Key Metrics Series: Measuring Performance Improvement Due to Training

Written by John Heffernon, Consultant, Talent Solutions, Explorance.

Companies spend billions of dollars every year to improve the effectiveness and efficiency of their employees. One key path to push this performance improvement is via training programs. As a result, the learning function continues to be one of the most vital roles within the business.

The very essence of training is not to increase knowledge and skills but to go further and cause a change in behavior that has a positive impact on the business. Learning and Development (L&D) works painstakingly hard to ensure their programs are moving the needle in this regard. Much time and energy are invested to quantify that moving of the needle.

Sometimes key programs are evaluated closely, and impact studies are conducted to uncover if the training influences business outcomes. These impact studies are fantastic ways to uncover learner performance change, but they are costly, time-consuming, and require large amounts of complete data to ensure the findings are statistically useful. Unfortunately, this approach is just not scalable for all training programs to reap the rewards of a thorough analytical study.

There is another way to measure performance improvement as a result of training. It has been validated across industries and course types and is being collected by hundreds of organizations across thousands of training programs as I write this. The cost-efficient and scalable approach to measuring a performance improvement metric can be added easily to any learning measurement strategy. According to works of Dr. Jack Phillips of the ROI Institute, it just takes three ingredients:

Estimation

  • Estimation is commonly used in measuring employee perceptions. This is true for training as well. At this stage, the learner is estimating the job performance change in general, including training and all other factors.

Isolation

  • Learning functions are deeply interested in the effect training had on performance improvement. Therefore, the next step is to isolate the estimated increase in performance to just the training event. In this part of the process, the learner estimates how much the training has or will influence job performance, relative to the other factors. The learner also estimates how frequently they expect to use the training on the job.

Adjustment

  • Bias adjustments are a way of life in the social sciences. Learning measurement should be no exception. In training, adjustment is made for two main reasons: conservatism and bias. Conservatism is essential when building a complex metric because being conservative in assumptions allows for integrity to be woven into the metric. Self-reported bias by learners is typically inflated. When dealing with bias, it is recommended to either directly ask learners their confidence in estimates or to use a relevant proxy. In the absence of direct confidence estimates, Explorance utilizes an adjustment factor of 35%, based on historical research.
Estimated Performance Improvement (EPI)
Estimated Performance Improvement (EPI)

 

Taken together, the principles of estimation, isolation, and adjustment form powerful reference points for tabulating a systematic, replicable, and comparable performance improvement metric: Estimated Performance Improvement (EPI). This is precisely why the foundation of Phillips ROI Methodology is centered around these principles.

EPI may be gathered immediately after training to provide a leading indicator of performance improvement, and through follow up surveys of learners and managers after learners have had an opportunity to apply the training on the job. When combined with the cost of training and learner salary at the program level, the projected impact can be monetized to calculate ROI.
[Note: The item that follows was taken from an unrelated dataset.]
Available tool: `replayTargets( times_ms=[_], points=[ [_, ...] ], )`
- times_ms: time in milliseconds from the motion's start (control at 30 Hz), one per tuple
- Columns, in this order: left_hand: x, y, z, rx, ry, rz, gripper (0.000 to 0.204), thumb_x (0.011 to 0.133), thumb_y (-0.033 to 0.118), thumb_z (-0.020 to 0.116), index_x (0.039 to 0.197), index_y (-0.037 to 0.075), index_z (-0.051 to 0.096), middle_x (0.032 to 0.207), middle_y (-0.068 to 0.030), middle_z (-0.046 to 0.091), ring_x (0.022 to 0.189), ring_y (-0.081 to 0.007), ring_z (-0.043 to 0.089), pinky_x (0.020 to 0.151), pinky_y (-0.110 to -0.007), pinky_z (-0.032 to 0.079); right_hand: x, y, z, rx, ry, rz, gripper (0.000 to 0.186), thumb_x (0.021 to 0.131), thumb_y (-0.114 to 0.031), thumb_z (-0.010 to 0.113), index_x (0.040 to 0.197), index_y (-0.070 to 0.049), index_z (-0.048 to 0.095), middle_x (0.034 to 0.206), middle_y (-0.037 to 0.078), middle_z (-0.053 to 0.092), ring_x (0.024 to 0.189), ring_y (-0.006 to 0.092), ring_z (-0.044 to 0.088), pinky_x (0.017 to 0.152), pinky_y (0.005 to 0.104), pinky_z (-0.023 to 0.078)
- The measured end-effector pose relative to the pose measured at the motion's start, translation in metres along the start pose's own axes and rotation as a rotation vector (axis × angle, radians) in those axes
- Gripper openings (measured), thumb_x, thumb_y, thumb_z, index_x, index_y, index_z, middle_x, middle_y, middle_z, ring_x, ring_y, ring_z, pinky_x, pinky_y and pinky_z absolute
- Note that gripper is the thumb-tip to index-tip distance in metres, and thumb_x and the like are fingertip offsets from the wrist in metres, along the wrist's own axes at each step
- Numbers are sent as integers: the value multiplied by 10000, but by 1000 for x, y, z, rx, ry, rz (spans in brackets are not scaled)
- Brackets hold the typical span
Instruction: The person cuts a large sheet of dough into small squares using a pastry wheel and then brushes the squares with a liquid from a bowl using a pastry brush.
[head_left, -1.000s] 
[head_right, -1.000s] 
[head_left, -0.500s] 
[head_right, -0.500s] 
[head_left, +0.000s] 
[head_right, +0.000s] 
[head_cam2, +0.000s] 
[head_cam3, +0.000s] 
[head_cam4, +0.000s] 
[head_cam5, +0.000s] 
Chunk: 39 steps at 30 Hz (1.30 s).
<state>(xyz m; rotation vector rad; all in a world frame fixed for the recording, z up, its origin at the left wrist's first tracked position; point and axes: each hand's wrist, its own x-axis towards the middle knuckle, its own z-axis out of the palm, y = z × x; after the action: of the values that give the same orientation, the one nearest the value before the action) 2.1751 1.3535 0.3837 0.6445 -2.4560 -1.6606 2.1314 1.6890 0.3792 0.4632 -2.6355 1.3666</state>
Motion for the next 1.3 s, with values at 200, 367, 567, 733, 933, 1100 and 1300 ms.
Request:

When gathered consistently across programs, Estimated Performance Improvement can be used as a relative indicator of the impact each program is delivering, even without program-specific cost and participant salary data. Programs with a low EPI measure may deserve additional scrutiny to ensure that they are delivering the expected impact on the business.

Measuring performance improvement via the ROI methodology allows organizations to understand better how their training programs impact the jobs of their learners and, as a result, drive business results. Logically, you cannot manage what you do not measure. Organizations need to establish the right performance measures for all key investments, and employee growth and development is one of the most important investments any company will make.

Explorance pioneered the scalable use of Estimated Performance Improvement in the Metrics That Matter evaluation methodology, as one of three leading indicators that L&D leaders can use at scale to better understand and manage their L&D Portfolios.

Logically, you cannot manage what you do not measure. Organizations need to establish the right performance measures for all key investments, and employee growth and development is one of the most important investments any company will make.